Он вытер губы салфеткой.
- Сам не знаю, куда я лезу, - заявил он. - Но я могу, по крайней мере с частью пойти на дно.
- Помни о Констанс, - напомнил я ему.
- Помню, - ответил он. - Именно это меня и беспокоит.
28
Доктор Розен запарковал свой Мерседес 350 у клиники Дерби, когда я остановился рядом на своем Торнадо и помазал рукой, приветствуя его. Он остановился на тротуаре: худощавый, безукоризненно одетый мужчина с козьей бородкой, в огромных очках в калифорнийском стиле, согласно которому в нижнем углу левой линзы были вырезаны инициалы хозяина. Я часто думал, что доктор Розен намного лучше бы смотрелся в Голливуде, чем в Салеме. Он был по натуре эксгибиционистом и обожал общаться на медицинском жаргоне, изобилующим определениями типа "тск близнец" или "акцептационный невроз".

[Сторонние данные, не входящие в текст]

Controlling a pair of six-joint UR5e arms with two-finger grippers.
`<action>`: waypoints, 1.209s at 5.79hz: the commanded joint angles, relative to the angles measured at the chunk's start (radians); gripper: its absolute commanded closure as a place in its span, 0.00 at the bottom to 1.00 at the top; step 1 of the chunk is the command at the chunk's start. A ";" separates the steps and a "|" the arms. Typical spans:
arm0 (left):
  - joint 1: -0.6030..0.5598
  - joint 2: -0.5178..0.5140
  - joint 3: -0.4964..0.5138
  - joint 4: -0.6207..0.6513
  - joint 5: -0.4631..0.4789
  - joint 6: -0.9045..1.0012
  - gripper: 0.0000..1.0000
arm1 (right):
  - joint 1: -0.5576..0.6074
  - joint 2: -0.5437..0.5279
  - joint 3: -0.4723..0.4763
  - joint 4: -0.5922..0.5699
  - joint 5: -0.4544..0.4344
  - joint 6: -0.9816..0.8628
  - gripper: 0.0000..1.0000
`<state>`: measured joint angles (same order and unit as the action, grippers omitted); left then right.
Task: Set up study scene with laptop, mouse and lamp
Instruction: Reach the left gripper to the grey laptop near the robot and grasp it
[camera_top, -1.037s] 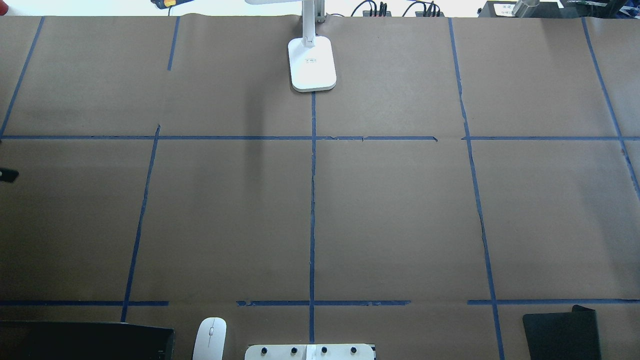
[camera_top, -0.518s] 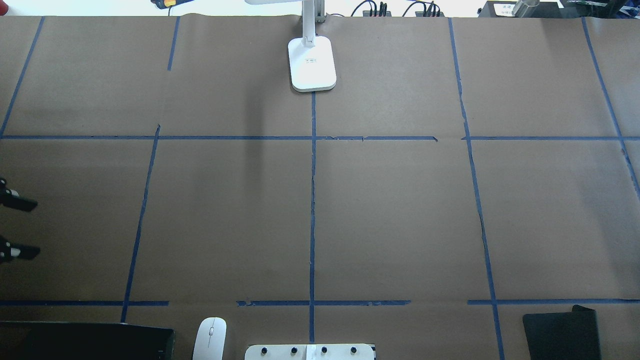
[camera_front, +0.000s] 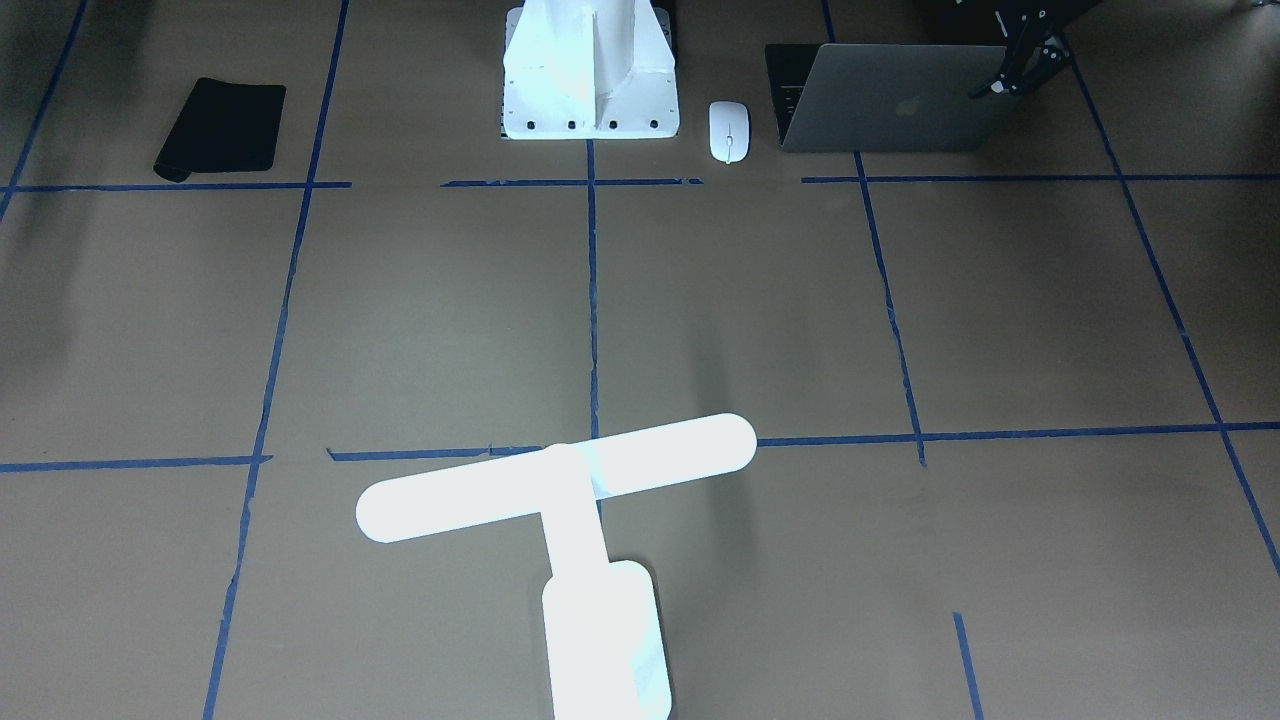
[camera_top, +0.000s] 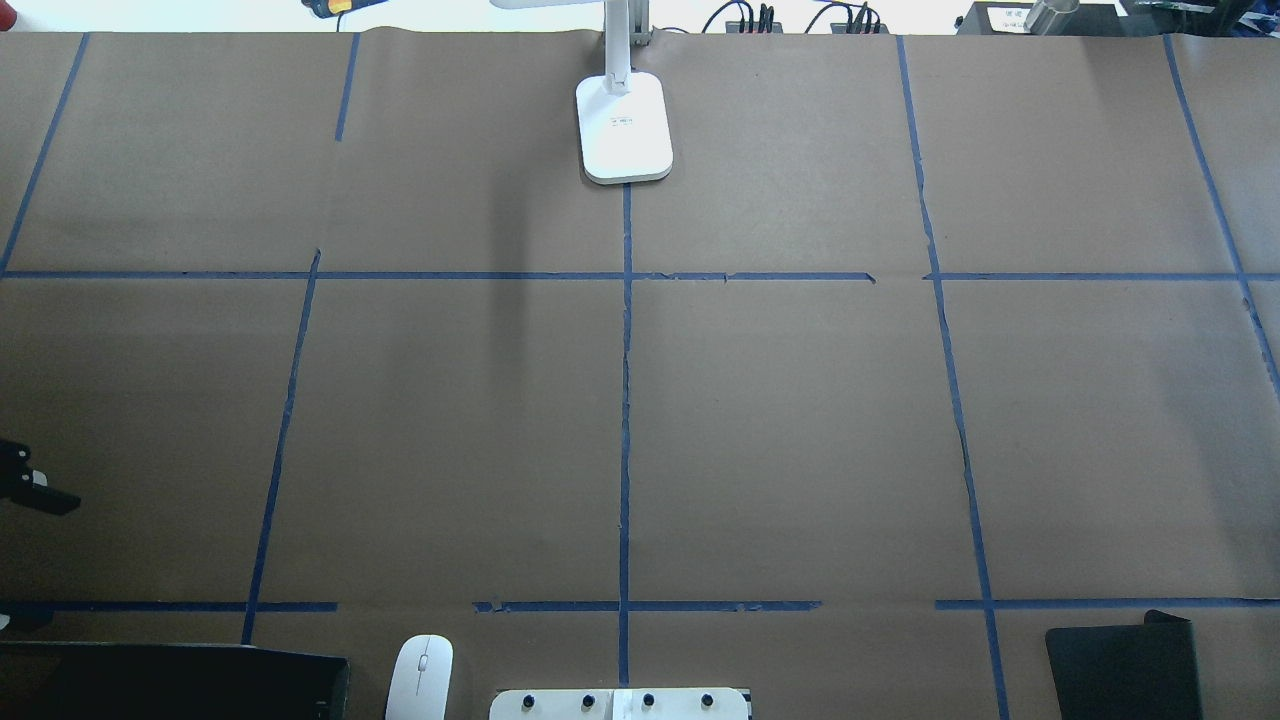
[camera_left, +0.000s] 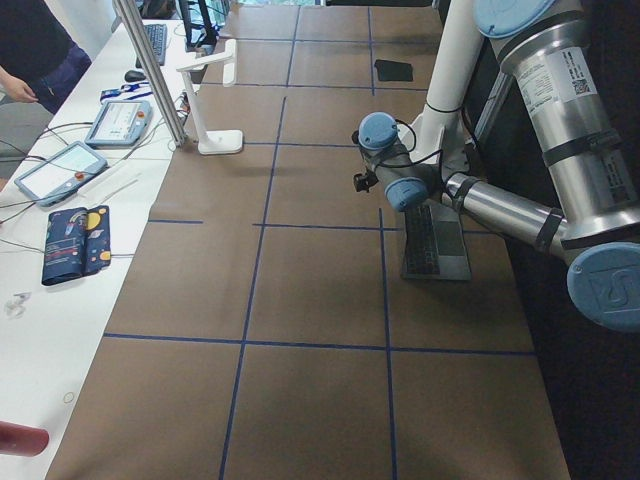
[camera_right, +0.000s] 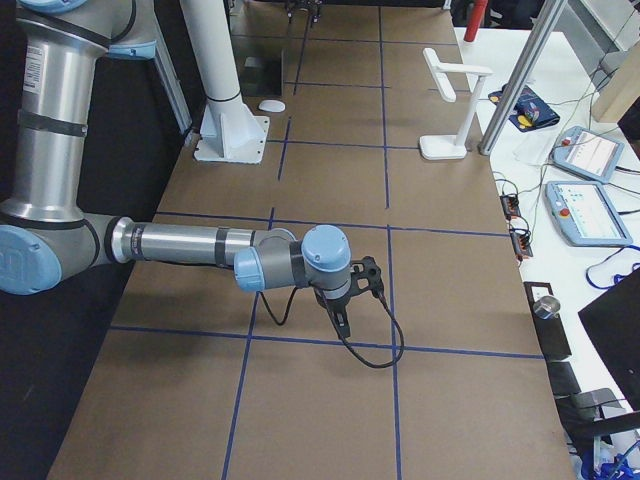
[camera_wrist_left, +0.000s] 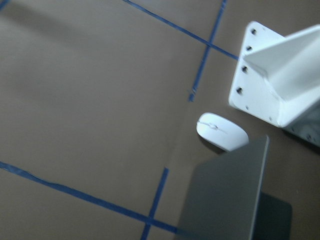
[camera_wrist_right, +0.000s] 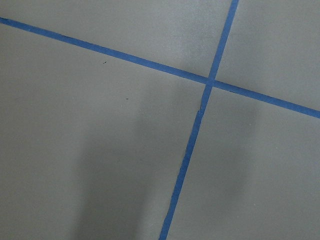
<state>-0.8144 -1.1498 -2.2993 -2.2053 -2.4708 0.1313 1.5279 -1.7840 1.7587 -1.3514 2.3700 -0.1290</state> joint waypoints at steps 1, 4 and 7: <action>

Однако он был великолепным специалистом, образованным, честным, беспокоящимся о пациентах в наилучших традициях деревенских врачей из Новой Англии, а его склонность к фанфаронству была всего лишь невинной слабостью.
- Добрый день, Джон, - весело сказал он. - Идем, выпьем кофе.
- Я пришел только навестить Энн, - Объяснил я. - Мы пошли вместе по усеянной пятнами солнечного света тропинке к застекленным дверям клиники. В кондиционированной приемной было прохладно и спокойно, звучала тихая музыка, вокруг стояли драгоценные комнатные растения. Небольшой водопад, тихо позванивая, падал в бассейн неправильной формы, наполненный золотыми рыбками. На другом конце помещения сидела за столом красивая золотоволосая санитарка в белом халате, белом чепчике и безукоризненно белых больничных туфлях. Она явно не отличала кисты и от цистерны, но это совершенно не имело значения. Она просто была необходимым элементом "мягкой атмосферы", создаваемой доктором Розеном.